Тюремные записки | страница 77



После этого можно было бы думать, что меня все же освободят, но оставалось уже два последних месяца, а документов не оформляли и меня не вызывали фотографироваться. Сосед в пятый раз повторял, как Амальрик, поняв, что его не выпустят, стал договариваться с местным КГБ. Через много лет, прочитав «Записки диссидента» Андрея, я убедился, что никакого соседа у него тогда не было. Впрочем, я и так понимал, что все эти рассказы соседа сочинялись где-то специально для меня.

Но мне было все равно. Я и не ждал освобождения. Любой новый срок был бы лагерным, а не тюремным, то есть почти санаторием для меня. До конца срока оставался уже месяц, но фотографироваться меня не вызывали. Осталось уже две недели — никто меня не вызывает. А я был только рад, что уже два месяца, пусть на самом голодном строгом режиме, но меня не спускают в карцер — в камере гораздо теплее. Через неделю меня по прежнему фотографироваться не вызывают. Сосед уже перестал долдонить об Амальрике. Наступил и последний день, никто меня не вызывал, да и я был совершенно спокоен — убить меня эта шушера, конечно, может, но договариваться с ними я не буду. В десять часов вечера был отбой, мне в этот последний день даже никто ничего не объявил. Я спокойно улегся, заснул, но через час — в начале двенадцатого ночи вдруг начинает меня вызывать и куда-то вести охранник. Они сами себе оставили работу на ночь, фотографировали, выписывали (с ошибкой, наспех 191 статью вместо 1911) справку об освобождении. А в восемь утра повели меня освобождать. Оказалось, что уже накануне за мной приехала мама. Неизвестно, что было бы без нее. Я взял с собой небольшую связку писем — не так уж много их дошло до меня за пять лет. В Верхнеуральск, кажется, одно за пятнадцать месяцев. Обнялся с мамой на ногах я стоял, но отдал ей письма — нести было тяжело.

Дня три меня мама откармливала в Верхнеуральской гостинице, потом добрались как-то до Челябинска и неделю прожили там. После этого можно было ехать на поезде в Москву. Под мерный стук колес, глядя на редкие черные сосны на уральских заснеженных горах, казалось сошедших с японских гравюр, я подводил итоги и Верхнеуральска и всех пяти лет.
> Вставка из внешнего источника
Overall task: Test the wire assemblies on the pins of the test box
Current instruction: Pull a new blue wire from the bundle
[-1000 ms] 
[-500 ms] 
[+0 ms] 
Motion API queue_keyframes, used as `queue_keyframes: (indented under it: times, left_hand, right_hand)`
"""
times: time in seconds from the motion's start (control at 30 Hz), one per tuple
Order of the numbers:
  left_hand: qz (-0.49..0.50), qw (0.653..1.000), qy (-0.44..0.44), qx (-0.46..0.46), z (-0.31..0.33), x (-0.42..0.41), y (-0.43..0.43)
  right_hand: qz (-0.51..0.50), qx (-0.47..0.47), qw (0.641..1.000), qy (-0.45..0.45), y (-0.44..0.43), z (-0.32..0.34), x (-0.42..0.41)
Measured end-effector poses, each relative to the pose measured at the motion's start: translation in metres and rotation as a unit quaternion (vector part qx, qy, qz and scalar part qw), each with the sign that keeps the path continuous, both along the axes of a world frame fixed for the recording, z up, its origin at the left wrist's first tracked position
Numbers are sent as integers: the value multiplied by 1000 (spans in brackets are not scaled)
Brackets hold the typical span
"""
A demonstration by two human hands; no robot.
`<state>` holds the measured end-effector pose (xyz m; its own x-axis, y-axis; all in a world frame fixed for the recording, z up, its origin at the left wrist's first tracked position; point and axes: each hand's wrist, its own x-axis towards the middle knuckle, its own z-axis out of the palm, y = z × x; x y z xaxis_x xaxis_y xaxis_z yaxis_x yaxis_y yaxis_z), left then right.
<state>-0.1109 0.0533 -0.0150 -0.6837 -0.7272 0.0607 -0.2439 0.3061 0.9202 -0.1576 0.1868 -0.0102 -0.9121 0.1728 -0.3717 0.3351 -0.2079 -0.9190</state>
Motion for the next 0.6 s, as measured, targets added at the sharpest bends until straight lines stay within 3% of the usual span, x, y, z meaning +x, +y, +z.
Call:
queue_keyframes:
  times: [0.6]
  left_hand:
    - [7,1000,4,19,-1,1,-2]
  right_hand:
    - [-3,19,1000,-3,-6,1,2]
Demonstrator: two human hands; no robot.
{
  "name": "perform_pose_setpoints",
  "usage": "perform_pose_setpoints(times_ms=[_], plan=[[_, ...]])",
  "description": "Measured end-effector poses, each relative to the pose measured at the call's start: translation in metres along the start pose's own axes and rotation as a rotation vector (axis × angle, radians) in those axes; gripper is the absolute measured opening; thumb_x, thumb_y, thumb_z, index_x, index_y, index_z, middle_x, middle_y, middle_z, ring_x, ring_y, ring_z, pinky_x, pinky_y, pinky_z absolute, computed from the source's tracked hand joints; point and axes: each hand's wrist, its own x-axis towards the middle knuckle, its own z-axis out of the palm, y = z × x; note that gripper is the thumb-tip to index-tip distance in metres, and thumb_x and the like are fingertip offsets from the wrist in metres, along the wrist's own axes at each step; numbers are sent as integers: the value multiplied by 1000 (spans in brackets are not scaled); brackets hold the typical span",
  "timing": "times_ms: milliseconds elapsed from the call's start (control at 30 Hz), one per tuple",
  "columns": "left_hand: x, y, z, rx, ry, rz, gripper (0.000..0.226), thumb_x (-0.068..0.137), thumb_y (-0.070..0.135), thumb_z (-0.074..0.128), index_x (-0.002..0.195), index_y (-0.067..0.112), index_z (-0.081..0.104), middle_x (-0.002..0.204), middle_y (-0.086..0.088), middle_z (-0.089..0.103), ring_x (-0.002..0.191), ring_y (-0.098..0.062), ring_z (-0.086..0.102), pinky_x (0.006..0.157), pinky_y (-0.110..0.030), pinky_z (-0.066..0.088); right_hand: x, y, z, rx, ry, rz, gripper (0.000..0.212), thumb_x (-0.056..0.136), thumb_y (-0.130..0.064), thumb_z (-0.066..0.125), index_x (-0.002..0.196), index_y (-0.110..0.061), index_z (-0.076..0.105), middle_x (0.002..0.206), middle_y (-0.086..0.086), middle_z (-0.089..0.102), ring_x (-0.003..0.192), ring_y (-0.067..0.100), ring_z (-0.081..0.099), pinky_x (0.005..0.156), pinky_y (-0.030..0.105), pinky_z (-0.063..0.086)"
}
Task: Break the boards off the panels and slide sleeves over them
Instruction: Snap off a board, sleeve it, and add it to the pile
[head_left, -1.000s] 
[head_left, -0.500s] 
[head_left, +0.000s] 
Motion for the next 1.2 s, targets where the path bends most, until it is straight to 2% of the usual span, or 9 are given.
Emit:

Совершенно неожиданно для себя самого (да и для других, в первую очередь для КГБ) я, считавший всегда себя человеком скорее слабым, вдруг оказал КГБ такое жесткое сопротивление, несколько раз оказавшись «у смерти на краю». При этом из рассказов мамы за эти дни о том, как за Томой установили слежку (ее очень обижало, что топтуном периодически был немолодой еврей с интеллигентным лицом), а за мамой — не только слежку, но пару раз ей объясняли, что «она должна повлиять на своего сына», чтобы он менее враждебно к КГБ относился, а одна из «бесед» закончилась тем, что в метро два мерзавца схватили ее под руки со словами — «сейчас бросим тебя под поезд и никто не узнает», становилось ясно, что мой арест был произведен всего лишь для того, чтобы пугнуть, завербовать, а вовсе не для того, чтобы рассчитаться за мою попытку жить свободным человеком в несвободной стране.